**Work required:**
Below is a listing; restate from it, character for character, the lines beginning at the line holding "- Base holds" and ending at the line holding "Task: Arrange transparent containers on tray", both included.

**Materials provided:**
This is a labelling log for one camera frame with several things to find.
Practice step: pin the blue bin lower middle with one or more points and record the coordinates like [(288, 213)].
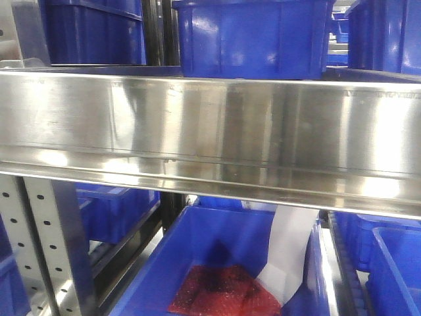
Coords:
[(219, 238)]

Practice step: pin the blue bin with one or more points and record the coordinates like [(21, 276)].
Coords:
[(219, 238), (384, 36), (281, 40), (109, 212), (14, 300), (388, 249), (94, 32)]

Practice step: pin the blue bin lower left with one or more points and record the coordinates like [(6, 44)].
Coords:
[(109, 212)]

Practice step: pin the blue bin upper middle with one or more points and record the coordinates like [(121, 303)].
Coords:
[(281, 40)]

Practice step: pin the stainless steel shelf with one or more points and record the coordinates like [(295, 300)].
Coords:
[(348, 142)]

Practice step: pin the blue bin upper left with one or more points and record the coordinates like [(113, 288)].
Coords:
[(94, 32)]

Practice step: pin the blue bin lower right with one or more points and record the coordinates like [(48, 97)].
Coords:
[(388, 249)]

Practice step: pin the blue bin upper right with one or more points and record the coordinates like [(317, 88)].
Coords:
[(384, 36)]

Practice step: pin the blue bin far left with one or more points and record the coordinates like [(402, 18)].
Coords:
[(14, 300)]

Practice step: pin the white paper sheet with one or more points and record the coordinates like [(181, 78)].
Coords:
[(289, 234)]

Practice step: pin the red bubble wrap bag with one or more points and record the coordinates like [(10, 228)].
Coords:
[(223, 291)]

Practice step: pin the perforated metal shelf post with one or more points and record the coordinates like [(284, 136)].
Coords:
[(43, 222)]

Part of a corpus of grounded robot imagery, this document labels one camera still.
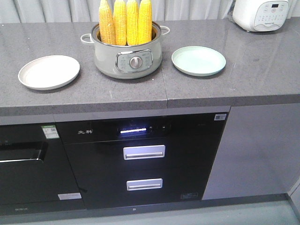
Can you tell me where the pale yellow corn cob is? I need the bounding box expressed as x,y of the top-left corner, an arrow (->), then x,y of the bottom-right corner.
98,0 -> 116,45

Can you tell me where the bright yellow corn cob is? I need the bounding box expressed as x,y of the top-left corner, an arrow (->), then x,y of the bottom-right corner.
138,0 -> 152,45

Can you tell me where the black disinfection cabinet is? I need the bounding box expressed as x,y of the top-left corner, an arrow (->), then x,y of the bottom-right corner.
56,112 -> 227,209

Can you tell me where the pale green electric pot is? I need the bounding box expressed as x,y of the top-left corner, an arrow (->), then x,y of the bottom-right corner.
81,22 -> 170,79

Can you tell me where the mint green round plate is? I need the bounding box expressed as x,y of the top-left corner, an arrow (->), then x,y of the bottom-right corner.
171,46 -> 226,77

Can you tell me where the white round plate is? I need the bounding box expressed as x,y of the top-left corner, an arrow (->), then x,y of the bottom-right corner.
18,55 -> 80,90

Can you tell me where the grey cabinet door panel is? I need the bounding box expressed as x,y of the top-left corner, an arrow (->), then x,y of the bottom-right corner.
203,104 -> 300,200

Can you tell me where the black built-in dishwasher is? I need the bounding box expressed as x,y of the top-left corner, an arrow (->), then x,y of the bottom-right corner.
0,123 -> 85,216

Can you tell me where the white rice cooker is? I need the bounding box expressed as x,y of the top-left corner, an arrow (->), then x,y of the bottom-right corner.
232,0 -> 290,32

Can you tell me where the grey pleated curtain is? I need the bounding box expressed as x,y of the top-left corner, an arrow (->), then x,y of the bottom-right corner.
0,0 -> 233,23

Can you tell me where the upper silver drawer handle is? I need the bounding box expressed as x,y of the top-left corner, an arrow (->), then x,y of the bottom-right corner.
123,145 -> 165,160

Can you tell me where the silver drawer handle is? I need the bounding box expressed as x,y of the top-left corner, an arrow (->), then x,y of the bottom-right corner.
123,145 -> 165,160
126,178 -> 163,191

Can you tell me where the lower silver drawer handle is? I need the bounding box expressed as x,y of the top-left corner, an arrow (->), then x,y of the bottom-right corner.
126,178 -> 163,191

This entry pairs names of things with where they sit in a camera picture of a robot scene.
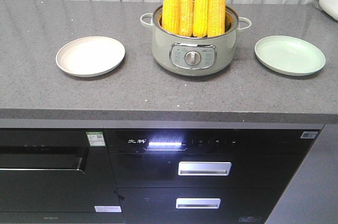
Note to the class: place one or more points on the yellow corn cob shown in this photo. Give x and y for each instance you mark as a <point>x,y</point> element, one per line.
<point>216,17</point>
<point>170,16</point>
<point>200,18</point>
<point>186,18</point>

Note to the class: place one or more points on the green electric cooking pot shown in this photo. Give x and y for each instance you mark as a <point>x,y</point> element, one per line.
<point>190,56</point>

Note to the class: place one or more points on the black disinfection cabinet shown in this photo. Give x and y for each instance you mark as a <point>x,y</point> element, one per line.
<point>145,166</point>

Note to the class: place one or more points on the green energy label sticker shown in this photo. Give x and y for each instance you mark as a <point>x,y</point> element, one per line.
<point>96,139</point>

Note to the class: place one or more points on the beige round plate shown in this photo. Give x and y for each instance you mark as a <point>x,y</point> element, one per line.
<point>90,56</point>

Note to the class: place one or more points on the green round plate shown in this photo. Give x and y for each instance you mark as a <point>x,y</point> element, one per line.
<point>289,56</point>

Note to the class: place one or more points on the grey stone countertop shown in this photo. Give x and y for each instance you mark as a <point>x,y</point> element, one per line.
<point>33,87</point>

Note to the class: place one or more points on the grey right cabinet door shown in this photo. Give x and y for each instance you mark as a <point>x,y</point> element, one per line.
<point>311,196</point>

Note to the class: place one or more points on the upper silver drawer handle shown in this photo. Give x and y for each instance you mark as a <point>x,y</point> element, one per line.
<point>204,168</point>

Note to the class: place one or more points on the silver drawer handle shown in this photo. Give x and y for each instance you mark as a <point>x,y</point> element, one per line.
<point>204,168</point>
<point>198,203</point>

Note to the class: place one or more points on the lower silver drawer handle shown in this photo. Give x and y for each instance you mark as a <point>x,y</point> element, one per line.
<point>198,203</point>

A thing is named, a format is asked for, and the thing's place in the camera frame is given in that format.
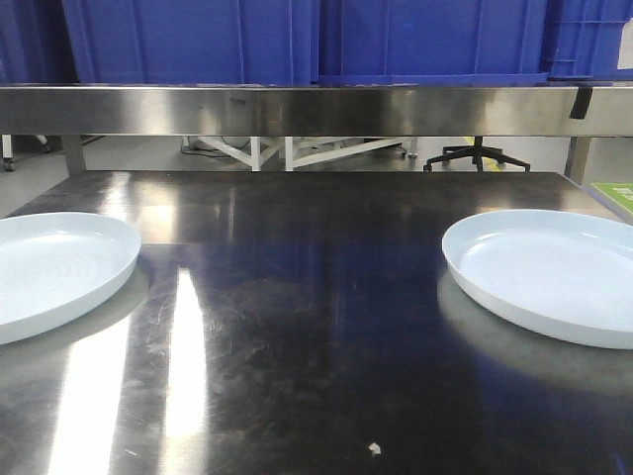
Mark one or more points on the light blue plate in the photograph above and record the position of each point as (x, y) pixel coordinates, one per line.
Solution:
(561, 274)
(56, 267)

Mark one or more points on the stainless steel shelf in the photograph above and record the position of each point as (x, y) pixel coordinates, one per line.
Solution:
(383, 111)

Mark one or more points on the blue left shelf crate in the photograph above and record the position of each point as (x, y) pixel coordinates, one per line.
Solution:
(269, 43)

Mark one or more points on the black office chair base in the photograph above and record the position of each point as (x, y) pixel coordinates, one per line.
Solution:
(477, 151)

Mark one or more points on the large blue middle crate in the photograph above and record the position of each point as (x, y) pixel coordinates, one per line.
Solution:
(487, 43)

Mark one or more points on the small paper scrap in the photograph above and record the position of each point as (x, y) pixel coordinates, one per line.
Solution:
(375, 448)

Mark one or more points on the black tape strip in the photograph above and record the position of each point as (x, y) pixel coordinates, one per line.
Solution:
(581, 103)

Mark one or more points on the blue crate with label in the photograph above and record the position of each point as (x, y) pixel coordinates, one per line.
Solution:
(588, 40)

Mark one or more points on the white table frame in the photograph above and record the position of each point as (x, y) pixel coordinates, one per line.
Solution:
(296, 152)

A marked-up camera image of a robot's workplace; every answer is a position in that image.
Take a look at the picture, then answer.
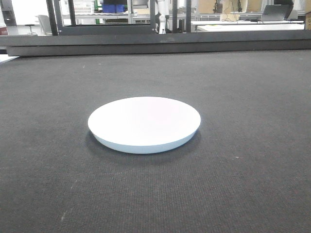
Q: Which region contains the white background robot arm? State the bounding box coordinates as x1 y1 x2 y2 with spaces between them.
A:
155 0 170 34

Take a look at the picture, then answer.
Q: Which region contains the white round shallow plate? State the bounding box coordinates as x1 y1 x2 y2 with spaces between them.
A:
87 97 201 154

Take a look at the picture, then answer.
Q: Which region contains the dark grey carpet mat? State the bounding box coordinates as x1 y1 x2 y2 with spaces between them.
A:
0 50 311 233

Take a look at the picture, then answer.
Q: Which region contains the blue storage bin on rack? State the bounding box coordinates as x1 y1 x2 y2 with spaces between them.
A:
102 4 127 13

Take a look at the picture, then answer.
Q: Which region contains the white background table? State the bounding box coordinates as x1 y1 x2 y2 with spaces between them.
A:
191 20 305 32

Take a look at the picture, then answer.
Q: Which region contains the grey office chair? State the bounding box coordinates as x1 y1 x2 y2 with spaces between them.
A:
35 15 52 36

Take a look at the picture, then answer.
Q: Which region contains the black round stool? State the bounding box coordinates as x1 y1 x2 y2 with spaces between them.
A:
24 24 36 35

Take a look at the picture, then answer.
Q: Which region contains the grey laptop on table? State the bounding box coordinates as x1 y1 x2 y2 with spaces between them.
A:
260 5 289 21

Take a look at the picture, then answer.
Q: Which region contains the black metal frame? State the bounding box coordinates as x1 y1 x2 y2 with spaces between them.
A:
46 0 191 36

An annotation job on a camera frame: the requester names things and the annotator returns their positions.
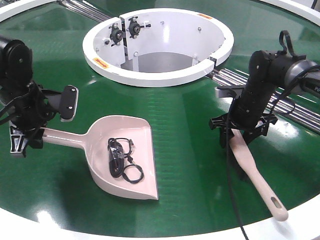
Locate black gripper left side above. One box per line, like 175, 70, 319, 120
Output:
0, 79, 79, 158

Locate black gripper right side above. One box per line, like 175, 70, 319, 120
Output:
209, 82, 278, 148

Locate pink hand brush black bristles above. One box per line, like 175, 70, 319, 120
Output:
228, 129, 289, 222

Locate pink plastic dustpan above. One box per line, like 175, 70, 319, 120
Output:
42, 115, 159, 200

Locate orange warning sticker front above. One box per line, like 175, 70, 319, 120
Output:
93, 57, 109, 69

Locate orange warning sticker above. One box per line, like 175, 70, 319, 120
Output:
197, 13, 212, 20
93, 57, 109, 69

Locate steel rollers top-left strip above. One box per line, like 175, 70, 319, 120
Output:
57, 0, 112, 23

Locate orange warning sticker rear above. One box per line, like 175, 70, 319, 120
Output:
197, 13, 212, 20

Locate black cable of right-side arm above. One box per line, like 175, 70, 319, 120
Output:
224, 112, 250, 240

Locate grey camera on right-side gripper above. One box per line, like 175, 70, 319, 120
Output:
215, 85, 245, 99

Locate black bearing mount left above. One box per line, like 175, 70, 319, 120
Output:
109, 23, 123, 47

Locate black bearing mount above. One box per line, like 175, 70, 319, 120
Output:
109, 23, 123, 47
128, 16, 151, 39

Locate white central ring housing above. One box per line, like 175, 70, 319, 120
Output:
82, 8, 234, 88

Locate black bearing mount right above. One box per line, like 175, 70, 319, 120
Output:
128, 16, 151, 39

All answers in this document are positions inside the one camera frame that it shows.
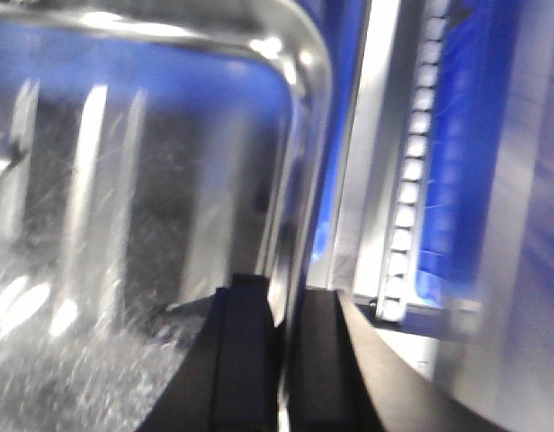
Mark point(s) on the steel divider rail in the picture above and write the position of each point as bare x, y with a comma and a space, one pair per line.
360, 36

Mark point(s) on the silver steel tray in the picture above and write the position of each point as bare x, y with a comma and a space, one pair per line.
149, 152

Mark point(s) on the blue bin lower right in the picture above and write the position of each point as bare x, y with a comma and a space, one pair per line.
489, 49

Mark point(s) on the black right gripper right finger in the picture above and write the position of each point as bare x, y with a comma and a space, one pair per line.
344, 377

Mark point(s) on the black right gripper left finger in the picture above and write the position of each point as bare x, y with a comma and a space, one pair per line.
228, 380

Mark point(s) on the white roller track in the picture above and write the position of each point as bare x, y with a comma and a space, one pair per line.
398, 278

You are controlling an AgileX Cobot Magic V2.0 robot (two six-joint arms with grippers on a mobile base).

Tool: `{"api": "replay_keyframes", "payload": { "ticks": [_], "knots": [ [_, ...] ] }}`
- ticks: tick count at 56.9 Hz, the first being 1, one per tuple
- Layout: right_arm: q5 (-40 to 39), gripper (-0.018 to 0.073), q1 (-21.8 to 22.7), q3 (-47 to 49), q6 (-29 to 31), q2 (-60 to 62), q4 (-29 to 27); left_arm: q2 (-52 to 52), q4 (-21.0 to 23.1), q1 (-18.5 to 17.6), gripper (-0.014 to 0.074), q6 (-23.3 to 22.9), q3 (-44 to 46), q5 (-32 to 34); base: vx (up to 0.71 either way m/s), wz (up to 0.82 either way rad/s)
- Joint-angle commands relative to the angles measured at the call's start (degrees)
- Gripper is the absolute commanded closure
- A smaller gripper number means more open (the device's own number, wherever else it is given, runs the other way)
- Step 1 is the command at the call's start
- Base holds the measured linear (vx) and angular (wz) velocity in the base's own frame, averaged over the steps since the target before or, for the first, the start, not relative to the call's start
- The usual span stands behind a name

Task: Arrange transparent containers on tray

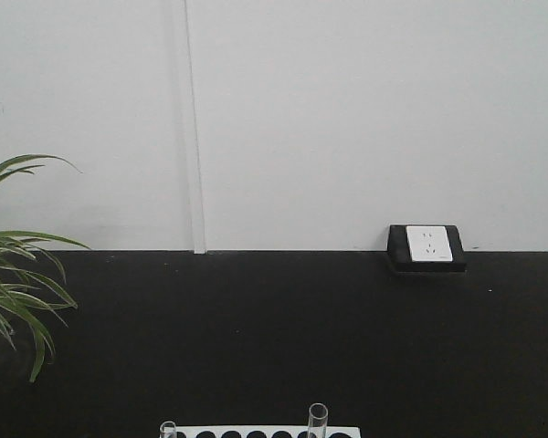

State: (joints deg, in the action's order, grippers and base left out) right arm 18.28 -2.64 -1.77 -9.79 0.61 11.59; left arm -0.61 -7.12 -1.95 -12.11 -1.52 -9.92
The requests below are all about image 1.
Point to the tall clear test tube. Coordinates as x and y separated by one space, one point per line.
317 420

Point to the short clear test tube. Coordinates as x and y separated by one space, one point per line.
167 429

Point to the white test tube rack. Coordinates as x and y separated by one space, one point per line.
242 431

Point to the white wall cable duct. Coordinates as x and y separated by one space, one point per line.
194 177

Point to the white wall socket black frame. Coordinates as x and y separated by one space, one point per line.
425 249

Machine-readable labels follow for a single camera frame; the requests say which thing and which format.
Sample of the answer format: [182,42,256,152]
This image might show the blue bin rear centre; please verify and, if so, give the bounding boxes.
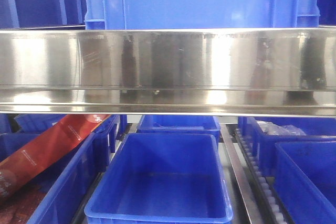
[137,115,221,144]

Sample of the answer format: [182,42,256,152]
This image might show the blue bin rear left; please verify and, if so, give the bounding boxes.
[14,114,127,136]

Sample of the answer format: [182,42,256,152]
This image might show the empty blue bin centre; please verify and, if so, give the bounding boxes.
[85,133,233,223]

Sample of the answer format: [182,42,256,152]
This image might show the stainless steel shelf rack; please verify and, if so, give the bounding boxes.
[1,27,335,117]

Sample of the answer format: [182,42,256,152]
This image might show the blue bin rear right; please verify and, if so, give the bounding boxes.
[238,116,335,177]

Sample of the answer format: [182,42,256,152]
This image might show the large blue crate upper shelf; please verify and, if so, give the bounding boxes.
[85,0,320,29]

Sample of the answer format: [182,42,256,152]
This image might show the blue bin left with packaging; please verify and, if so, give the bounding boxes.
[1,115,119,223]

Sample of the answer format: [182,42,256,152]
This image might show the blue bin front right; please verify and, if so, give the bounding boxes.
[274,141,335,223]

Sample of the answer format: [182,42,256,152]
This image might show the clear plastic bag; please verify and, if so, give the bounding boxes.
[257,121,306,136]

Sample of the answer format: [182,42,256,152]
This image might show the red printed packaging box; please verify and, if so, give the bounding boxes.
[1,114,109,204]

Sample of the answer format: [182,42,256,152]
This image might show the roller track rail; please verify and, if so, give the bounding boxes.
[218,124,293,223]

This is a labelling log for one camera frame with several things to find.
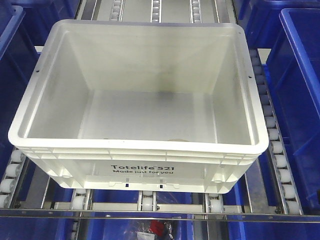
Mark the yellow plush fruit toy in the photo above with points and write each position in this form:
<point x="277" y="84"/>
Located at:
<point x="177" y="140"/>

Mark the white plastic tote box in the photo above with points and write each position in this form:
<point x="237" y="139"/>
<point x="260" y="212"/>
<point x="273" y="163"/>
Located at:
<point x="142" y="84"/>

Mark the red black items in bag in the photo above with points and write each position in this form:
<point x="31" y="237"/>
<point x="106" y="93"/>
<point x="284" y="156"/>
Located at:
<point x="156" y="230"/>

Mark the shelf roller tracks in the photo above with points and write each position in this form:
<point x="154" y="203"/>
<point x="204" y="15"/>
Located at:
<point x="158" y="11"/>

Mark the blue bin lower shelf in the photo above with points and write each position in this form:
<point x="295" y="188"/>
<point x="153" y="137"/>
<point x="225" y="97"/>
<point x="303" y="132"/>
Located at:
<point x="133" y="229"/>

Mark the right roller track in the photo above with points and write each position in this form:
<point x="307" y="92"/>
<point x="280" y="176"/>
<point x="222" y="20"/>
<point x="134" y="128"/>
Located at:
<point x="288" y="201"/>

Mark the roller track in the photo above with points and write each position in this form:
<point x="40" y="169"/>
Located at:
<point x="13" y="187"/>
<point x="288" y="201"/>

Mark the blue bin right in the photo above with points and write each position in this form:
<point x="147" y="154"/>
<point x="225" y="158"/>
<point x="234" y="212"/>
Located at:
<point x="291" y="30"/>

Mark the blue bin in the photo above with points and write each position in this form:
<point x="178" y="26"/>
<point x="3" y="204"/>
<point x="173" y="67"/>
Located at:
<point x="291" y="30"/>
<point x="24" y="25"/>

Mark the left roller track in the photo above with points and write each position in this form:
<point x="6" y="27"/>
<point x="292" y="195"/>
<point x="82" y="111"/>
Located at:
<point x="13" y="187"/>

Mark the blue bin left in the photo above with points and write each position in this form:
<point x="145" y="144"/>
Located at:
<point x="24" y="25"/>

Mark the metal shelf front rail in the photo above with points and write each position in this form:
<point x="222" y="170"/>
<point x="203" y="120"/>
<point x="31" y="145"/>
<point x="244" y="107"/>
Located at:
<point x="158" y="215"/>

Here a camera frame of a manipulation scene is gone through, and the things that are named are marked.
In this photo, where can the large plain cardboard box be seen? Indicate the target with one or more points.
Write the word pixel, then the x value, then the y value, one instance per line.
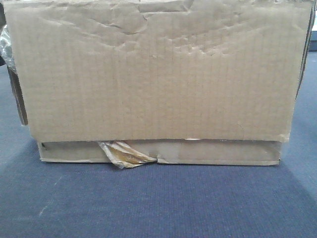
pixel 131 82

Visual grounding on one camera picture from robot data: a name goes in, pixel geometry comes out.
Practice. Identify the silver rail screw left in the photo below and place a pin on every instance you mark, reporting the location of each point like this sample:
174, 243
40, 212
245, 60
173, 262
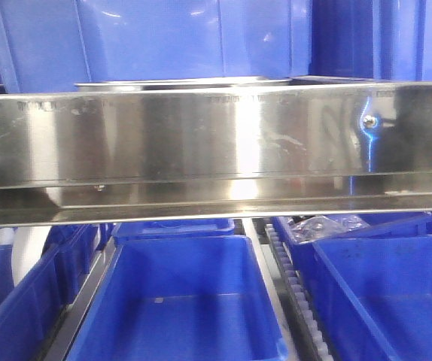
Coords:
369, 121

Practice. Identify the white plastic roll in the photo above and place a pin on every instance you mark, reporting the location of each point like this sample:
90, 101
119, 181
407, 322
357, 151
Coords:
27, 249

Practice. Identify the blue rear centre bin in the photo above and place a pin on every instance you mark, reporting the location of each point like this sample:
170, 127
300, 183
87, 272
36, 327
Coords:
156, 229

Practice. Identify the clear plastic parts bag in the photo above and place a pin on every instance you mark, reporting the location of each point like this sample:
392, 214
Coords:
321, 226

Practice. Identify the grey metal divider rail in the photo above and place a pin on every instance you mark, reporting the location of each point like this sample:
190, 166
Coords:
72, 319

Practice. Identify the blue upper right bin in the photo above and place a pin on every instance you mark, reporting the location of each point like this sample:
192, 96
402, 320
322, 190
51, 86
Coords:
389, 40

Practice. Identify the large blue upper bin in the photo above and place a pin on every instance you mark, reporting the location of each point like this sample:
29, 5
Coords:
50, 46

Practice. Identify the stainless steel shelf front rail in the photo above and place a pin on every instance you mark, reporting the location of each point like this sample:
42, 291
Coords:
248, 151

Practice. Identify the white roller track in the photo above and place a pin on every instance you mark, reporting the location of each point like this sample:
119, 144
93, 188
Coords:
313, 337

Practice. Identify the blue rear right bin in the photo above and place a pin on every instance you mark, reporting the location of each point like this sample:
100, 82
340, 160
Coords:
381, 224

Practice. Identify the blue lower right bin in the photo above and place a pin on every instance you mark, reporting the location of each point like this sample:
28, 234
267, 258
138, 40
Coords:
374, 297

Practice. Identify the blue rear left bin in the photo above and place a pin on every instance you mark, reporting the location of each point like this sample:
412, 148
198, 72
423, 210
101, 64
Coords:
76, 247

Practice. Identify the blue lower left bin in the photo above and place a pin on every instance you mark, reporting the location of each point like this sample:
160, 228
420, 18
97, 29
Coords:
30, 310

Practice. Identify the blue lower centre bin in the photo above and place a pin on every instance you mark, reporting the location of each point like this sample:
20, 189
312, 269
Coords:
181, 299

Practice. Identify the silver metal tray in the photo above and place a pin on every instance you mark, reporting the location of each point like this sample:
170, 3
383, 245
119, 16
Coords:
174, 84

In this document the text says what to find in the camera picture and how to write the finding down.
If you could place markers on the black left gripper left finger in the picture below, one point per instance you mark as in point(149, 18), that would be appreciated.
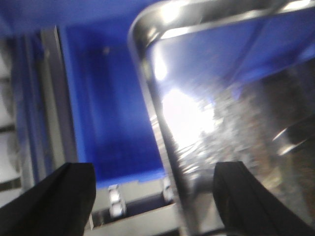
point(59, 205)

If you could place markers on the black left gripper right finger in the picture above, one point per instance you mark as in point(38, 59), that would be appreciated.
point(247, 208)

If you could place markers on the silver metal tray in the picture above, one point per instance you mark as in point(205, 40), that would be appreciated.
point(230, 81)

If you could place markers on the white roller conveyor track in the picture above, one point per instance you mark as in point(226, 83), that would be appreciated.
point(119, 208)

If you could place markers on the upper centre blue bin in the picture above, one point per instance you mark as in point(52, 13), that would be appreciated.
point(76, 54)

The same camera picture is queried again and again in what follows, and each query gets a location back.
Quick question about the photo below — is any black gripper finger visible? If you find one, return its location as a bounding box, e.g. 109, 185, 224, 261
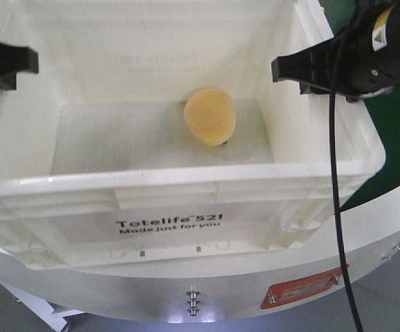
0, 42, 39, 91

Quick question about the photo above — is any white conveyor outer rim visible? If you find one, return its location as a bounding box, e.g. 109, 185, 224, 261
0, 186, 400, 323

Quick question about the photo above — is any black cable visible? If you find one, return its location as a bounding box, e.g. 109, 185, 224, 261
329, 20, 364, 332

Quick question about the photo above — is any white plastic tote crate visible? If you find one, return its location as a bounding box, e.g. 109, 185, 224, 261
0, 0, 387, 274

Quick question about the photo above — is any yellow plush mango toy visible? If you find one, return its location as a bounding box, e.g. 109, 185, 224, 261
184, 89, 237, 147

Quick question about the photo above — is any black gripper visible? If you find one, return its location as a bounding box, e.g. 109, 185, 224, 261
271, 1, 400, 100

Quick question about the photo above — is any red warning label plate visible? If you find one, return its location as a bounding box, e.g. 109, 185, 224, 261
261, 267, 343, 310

**Answer below:**
- Base holds the measured linear (vx) and angular (wz) velocity in the base's own frame, averaged over the steps since the target before or, for the first, the start, not relative to the call's start
- The usual span stands behind a name

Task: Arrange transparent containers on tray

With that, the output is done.